Monday Morning Immigration Newsletter
Biden Recognizes Immigration Judges Union, MPP 2.0 is Up and Running, Senate Confirms CBP Director Chris Magnus, What I'm Reading, and More
Top of the Monday to you, friends! I hope you were able to enjoy the weekend and return to the week refreshed.
Welcome! A note about this newsletter: Even though I have been in the immigration field now for about a decade, I have to be honest with you: I always found keeping up with immigration news to be an enormous challenge. So many changes, so fast! To address this, I set a goal for myself in 2019 to do a better job of tracking the immigration news. I finally got a handle on things and it really paid off.
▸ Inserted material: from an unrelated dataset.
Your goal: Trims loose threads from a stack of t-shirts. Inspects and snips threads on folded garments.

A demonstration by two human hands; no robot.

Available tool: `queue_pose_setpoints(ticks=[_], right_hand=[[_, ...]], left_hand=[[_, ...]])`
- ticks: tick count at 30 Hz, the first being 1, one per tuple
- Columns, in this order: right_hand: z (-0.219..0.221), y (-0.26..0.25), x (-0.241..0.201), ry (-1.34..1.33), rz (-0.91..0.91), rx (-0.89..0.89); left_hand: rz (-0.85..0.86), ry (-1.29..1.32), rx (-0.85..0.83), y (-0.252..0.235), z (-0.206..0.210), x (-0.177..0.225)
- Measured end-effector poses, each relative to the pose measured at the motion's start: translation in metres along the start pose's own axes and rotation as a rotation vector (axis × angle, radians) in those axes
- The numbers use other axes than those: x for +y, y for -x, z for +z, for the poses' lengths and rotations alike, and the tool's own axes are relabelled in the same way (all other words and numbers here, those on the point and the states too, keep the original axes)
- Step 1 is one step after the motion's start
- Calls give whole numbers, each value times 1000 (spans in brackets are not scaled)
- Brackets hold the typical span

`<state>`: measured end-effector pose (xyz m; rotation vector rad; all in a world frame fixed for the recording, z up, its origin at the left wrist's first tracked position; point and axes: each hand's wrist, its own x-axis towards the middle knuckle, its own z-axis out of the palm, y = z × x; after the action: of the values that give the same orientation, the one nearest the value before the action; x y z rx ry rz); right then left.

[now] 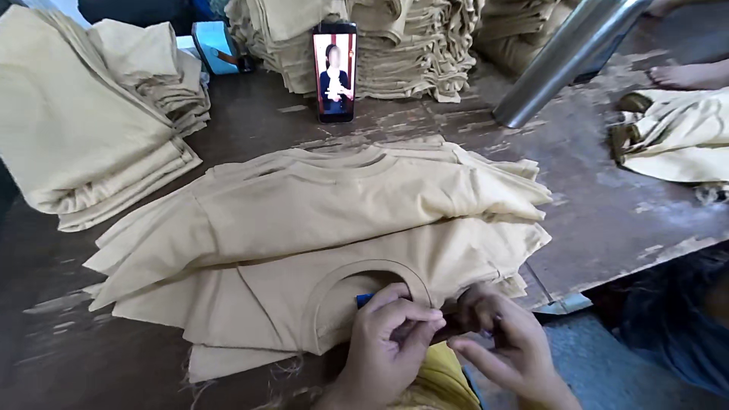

In November, however, I decided it was time to give back to the community by trying to make immigration more accessible for more people from someone who works within the world of immigration research, policy, and data. This newsletter is the result of that vision. I hope you like it.
Okay, enough of all that. Let’s get into it.
Monday Morning Immigration Newsletter
Biden Administration Recognizes Immigration Judges Union Again 🏛
Week 1 of MPP 2.0: News Round-Up 👎
Senate Confirms Chris Magnus to Lead CBP ✅
Biden May Be Ignoring Concerns About Migrant Rights Raised by His Own Administration 🚨
What I’m Reading: Race After Technology by Ruha Benjamin 📚
TRAC releases data on immigration judges 📊
1 → Biden Administration Recognizes Immigration Judges Union Again 🏛
The National Association of Immigration Judges (NAIJ) is officially recognized as a union once again after the Trump administration fought successfully to have the union decertified by the Federal Labor Relations Authority in 2020. (Click here for the official decision.) In an absurd and frankly outrageous move, the Biden administration had initially fought to uphold the Trump administration’s decision and refused to negotiate with the NAIJ. But this week the administration changed course and recognized the union on Tuesday. The Guardian story about the NAIJ’s re-recognition is available here. Here’s the NAIJ’s post on Twitter.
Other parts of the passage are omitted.